Teddy Oval snickered from behind them. “He needs that Holy See.”
“That’s not funny,” Stedman Hess whispered. “Leave him alone.”
Felix Culpa cleared his throat and looked down at the widow. “Delilah, why do you think King James here is coming along?” This is how he would take her, I realized — one question at a time, until he’d answered her completely.
“Because he’s the word of God,” Delilah, who was holding the Bible’s hand, said. Delilah was a little woman with sad amber eyes and perfectly black hair tortured perpetually in a taut ponytail. She had sharp features and small breasts and carried herself with preternatural grace. “We need God’s help too. That’s why he’s here.” She smiled nervously up at Felix Culpa, who was a titan of a man next to her — six and a half feet tall and burly, bearded, beer-bellied.
He accepted what she had to say with equanimity, and we walked for a while in silence. Then Felix Culpa said, “Teddy, are you a faggot?” For he’d noticed the way Teddy Oval walked and lisped the word see.
“Yes I am.”
“Huh.” Felix Culpa accepted this with equanimity too. He was in a good mood, I supposed.
The invader’s ships were great big steel discs, the size of nations, but seemingly composed in a latticework, so that here and there during a storm a shaft of rain would make it through. These were generally no wider than eight feet or so, and equally as long. On our first night on the city’s outskirts, making camp in a dell not far from a whispering creek, the fire having died to embers and everyone asleep in various uncomfortable positions on the ground, it began to rain on us. We awoke and rolled just slightly until all that remained to remind us of the rain was the soft wet whimper of its landing. I tried to ignore but couldn’t completely the sotto voce conversation between Delilah and Felix Culpa.
“Was your husband a great man?”
“Am I a great man?”
“I don’t know. Maybe you will be. Be quiet, we must sleep.”
“Do you like Mexican food?”
In the morning, in the dim graylight, our world unfolded all around us in rolling pastures and dying trees, and we trekked to the cloudway.

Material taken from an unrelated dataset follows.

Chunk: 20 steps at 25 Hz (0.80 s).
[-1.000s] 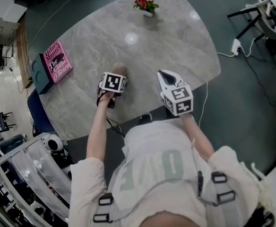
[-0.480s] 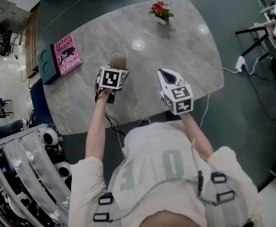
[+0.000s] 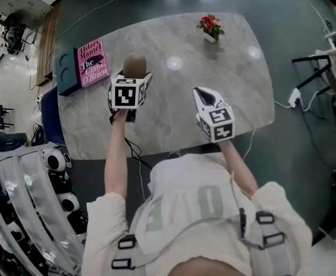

It was spectacular, let me tell you: a tessellated climb of crystallized cloud vapor graduating into the heavens in wide columns. It shimmered as we ascended, as if light itself had been frozen into the molecular structure at the instant of crystallization. We were shocked to find a whole culture of vagabonds and other gypsy-like people that’d assembled around the cloudway. They’d constructed simple dwellings and fallen into a prehistoric pattern of civilization: hunters and gatherers, men with ropy muscles and distant eyes who carried javelins and arrows, women with slumped backs and worn hands, children half-covered in mud and ululating in a tongue unknown to any of us.
“They’ve developed their own language,” one of them, a tribal leader name of Simon, told us as we looked on in wonder. “We don’t know how it happened. It isn’t taught.”
“The word of God,” the Bible said.
“No,” Stedman Hess, the concert pianist, remarked. “It is the sound of madness.”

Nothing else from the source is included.